Šárka Grauová é grande admiradora da literatura brasileira. Tradutora de Macunaíma, de Mário de Andrade, e Memórias Póstumas de Braz Cubas, de Machado de Assis, entre outros, a professora doutora da Universidade Carolina (Carolus) de Praga, é chefe do Departamento de Estudos Luso-Brasileiros

Professora Sarka Grauová traduziu, entre outros, Macunaíma e Budapeste

Professora Sarka Grauová traduziu, entre outros, Macunaíma e Budapeste. Foto: Arquivo pessoal

Nossa entrevistada é Šárka Grauová, a quem o Brasil muito deve, pois milita por nossas coisas em várias frentes. Professora doutora da Universidade Carolina (Carolus) de Praga (fundada em 1348 e uma das mais tradicionais da Europa), é chefe do Departamento de Estudos Luso-Brasileiros, presidente da Sociedade Checa de Língua Portuguesa e diretora da coleção de traduções intitulada Biblioteca Luso-Brasileira. Para que ninguém pense que se deixa intimidar por dificuldades, ela própria traduziu Macunaíma, de Mário de Andrade, e Memórias Póstumas de Braz Cubas, de Machado de Assis, entre outros

Como você chegou ao estudo de português, enquanto vocação e carreira?
É uma história meio mirabolante, mas a vida às vezes faz cabriolas assim. Entrei na Faculdade de Letras da Universidade Carolina de Praga em 1983, em pleno regime comunista que tinha a mania de querer planejar tudo, inclusive o número de especialistas a se formar em cada área. Por isso, em certos anos o Ministério da Educação permitia à universidade abrir somente determinados cursos.
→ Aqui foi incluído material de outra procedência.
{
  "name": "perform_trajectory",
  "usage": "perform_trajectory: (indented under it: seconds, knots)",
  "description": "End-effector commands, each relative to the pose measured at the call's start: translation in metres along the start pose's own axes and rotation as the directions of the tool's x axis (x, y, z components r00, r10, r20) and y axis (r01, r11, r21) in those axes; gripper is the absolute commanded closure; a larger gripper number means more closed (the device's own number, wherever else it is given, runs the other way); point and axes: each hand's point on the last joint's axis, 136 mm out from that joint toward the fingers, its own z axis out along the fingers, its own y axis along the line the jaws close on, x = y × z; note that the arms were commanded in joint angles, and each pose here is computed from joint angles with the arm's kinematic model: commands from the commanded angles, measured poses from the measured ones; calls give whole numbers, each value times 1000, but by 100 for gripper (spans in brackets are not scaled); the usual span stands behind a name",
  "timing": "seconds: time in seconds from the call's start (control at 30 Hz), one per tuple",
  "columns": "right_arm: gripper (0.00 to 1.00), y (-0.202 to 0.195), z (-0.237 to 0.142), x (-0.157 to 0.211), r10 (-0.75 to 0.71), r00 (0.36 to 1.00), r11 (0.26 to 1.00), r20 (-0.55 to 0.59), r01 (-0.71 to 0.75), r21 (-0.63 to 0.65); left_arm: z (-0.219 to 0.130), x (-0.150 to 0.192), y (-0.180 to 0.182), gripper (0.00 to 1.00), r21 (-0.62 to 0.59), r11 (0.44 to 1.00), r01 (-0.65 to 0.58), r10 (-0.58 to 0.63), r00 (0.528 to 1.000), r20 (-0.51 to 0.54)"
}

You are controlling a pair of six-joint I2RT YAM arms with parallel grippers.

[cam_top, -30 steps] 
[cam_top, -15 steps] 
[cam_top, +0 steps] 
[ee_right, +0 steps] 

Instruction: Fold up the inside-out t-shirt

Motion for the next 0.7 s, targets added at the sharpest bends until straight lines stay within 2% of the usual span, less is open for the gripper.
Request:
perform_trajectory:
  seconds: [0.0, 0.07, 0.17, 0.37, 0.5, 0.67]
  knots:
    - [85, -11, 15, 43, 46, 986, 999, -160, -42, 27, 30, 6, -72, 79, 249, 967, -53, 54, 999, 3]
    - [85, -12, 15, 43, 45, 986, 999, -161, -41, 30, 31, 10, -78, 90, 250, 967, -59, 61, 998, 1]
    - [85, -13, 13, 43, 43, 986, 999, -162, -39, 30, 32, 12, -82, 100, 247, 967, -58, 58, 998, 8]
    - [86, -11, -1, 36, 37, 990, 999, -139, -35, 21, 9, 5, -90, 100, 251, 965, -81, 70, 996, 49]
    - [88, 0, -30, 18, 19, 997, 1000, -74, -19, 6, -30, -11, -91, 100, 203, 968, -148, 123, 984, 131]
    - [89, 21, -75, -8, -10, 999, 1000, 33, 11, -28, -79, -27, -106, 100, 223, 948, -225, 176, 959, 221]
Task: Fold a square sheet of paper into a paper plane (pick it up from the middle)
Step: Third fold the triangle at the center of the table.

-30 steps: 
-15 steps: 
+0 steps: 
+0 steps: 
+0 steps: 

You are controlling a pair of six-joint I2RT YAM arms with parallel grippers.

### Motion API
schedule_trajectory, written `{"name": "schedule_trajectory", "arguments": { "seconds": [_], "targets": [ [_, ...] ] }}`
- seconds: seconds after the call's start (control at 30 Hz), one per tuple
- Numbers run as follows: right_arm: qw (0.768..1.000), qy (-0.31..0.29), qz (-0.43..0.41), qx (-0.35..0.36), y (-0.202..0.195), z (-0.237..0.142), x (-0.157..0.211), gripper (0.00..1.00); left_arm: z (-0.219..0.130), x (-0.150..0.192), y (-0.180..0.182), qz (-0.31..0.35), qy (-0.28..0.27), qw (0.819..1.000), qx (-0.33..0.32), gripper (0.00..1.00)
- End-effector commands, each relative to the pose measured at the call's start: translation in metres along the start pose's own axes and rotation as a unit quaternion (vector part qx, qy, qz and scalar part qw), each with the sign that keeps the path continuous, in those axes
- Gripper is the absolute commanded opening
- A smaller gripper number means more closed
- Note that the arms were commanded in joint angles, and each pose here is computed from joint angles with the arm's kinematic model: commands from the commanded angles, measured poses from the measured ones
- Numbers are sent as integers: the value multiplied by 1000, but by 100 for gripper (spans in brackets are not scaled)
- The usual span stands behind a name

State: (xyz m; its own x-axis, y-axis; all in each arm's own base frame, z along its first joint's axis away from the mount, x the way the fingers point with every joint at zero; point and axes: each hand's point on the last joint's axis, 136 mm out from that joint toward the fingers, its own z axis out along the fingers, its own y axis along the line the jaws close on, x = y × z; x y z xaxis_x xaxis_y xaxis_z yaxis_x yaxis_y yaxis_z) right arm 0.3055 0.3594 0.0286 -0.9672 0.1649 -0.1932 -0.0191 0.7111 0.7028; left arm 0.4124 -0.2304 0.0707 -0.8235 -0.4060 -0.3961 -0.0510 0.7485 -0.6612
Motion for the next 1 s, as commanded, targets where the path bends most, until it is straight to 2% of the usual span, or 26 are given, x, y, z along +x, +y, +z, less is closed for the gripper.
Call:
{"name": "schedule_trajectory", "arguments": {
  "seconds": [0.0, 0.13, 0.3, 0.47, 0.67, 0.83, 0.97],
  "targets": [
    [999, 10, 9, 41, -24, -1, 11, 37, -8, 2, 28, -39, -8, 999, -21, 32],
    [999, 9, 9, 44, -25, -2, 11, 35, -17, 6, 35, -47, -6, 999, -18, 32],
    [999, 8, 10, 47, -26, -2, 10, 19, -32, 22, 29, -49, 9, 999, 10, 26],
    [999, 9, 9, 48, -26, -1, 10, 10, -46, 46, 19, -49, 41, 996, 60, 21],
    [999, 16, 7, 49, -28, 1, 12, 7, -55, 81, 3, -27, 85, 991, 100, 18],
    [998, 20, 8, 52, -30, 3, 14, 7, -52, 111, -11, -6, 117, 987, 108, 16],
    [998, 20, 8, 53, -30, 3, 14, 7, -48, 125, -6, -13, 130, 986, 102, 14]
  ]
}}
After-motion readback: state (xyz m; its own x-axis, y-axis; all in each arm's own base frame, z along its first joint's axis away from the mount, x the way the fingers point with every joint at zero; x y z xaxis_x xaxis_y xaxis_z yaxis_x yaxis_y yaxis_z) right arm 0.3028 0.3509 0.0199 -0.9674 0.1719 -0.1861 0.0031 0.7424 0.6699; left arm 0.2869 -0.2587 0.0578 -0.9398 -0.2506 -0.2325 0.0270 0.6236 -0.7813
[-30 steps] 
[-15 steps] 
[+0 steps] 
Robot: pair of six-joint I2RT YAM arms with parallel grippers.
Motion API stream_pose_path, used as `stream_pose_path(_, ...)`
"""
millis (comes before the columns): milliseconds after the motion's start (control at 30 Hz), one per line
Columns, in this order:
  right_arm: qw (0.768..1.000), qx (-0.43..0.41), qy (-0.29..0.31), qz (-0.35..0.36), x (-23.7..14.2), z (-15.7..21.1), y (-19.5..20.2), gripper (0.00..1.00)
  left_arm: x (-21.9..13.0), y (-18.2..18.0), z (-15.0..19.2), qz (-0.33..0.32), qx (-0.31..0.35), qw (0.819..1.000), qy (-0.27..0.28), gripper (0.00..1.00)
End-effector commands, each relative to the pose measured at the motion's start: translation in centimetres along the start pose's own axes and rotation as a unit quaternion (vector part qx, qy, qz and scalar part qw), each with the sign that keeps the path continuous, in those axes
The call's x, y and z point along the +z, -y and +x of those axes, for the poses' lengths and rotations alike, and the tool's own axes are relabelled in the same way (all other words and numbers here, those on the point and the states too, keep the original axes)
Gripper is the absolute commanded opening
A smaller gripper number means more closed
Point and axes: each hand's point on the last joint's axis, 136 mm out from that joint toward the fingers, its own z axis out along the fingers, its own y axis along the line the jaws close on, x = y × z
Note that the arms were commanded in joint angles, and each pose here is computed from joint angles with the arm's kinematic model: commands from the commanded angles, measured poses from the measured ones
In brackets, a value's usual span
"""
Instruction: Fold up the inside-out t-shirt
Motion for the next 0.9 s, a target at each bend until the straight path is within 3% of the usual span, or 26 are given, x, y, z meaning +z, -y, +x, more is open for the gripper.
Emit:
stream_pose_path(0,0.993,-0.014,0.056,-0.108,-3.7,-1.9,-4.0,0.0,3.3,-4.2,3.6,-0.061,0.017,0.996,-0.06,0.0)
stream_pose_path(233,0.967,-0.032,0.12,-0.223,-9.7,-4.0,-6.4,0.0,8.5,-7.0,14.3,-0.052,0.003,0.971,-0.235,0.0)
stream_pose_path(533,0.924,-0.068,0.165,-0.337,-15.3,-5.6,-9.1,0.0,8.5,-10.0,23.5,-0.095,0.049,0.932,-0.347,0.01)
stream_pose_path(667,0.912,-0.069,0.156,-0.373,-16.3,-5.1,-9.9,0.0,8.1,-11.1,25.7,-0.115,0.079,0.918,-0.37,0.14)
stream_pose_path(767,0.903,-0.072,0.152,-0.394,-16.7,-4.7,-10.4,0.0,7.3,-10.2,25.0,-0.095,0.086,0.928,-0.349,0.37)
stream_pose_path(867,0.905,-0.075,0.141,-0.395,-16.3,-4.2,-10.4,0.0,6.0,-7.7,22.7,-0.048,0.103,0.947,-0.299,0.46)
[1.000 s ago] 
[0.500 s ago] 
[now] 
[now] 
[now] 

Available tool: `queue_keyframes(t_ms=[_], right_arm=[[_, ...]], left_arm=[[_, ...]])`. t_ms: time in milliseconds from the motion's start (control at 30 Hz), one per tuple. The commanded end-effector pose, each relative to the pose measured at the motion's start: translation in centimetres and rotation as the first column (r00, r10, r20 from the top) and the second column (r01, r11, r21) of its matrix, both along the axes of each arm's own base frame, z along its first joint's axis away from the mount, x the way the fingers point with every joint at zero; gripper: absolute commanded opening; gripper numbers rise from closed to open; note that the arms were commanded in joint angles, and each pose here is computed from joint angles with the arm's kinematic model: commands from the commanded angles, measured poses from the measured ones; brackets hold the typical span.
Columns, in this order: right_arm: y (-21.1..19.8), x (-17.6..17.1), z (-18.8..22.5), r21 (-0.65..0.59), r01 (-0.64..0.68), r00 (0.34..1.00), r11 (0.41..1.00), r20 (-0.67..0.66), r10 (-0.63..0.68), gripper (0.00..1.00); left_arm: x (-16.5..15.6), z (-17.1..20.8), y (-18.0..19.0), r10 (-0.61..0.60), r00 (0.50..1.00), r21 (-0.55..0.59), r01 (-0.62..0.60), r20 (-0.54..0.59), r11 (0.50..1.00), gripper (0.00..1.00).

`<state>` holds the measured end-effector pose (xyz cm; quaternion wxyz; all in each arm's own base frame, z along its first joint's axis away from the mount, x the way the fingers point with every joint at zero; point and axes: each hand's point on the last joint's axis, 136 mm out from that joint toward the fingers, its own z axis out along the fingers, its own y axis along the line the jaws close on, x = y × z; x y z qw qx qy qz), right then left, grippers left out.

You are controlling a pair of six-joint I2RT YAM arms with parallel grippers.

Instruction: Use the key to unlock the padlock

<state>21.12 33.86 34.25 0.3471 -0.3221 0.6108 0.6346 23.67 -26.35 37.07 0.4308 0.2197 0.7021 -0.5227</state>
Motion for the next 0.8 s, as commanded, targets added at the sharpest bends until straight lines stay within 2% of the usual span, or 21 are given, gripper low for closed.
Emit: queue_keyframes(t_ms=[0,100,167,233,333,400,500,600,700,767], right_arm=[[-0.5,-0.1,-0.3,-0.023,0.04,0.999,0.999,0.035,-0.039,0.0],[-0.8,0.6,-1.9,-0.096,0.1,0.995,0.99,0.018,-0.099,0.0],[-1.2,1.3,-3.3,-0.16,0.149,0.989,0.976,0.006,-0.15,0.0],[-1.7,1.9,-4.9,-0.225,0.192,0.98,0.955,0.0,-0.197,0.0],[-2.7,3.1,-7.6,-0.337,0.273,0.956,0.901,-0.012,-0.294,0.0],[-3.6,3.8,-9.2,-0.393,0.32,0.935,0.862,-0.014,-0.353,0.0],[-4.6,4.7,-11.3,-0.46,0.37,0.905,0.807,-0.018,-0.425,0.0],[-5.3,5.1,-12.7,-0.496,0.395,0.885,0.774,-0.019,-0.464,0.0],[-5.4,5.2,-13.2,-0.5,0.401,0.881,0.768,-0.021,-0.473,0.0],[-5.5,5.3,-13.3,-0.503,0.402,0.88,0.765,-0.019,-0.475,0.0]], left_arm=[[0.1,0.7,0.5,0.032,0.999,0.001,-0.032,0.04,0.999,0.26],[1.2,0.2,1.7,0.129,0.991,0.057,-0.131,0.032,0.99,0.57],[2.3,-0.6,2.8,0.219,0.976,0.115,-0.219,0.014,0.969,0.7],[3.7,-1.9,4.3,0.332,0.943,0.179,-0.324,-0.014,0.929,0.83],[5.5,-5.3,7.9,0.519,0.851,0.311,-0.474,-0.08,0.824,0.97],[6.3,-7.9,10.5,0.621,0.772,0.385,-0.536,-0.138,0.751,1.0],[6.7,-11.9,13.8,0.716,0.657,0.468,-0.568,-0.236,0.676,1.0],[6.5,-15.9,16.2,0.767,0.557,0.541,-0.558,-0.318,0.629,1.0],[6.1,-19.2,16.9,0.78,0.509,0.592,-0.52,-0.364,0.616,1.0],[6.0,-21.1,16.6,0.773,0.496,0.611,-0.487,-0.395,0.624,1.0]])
Na verdade, eu queria estudar inglês. Antes do fechamento das fronteiras depois de 1969 (que se seguiu à invasão das tropas russas em represália à Primavera de Praga), minha família conseguiu passar um ano na Califórnia, onde meu pai era professor visitante na Universidade de Berkeley. Também um avô, que vi pela primeira vez só anos depois, vivia como imigrante político em Maryland... Acho que a língua inglesa tornou-se desde cedo meu espaço interior da liberdade. E, em 1983, a universidade oferecia o inglês somente em duas combinações possíveis: com o checo, que até muito me interessaria, mas descartei logo por ter a ver mais com a vida do país, e por isso sofrer supervisão ideológica brutal, e o português, do qual não sabia nada.

Havia exames de admissão – tinha sessenta ou setenta pessoas querendo ingressar e o numerus clausus era cinco. Pedi emprestado todos os livros de literatura de língua portuguesa que consegui encontrar... Achava horrível, tinha muito romance português neorrealista que eu detestava. Jorge Amado tinha vivido exilado na República Checa, morando num castelo da Sociedade dos Escritores Checoslovacos em um período em que alguns dos nossos escritores penavam nas minas de urânio. As traduções de suas obras eram publicadas com prefácios dos pontífices do regime...

Era difícil imaginar que tudo isso não tinha um fundo interesseiro. É preciso saber muito sobre Graciliano Ramos para perceber que seu relato da passagem pela Checoslováquia e pela União Soviética em Viagem tem pontos de discordância quanto ao regime que tentava iludi-lo. Lembro que gostei da Clarice, mas, como li no posfácio da tradutora Pavla Lidmilová que o título Perto do Coração Selvagem era inspirado em Joyce, achava que era pela influência do modernismo britânico que o livro era bom.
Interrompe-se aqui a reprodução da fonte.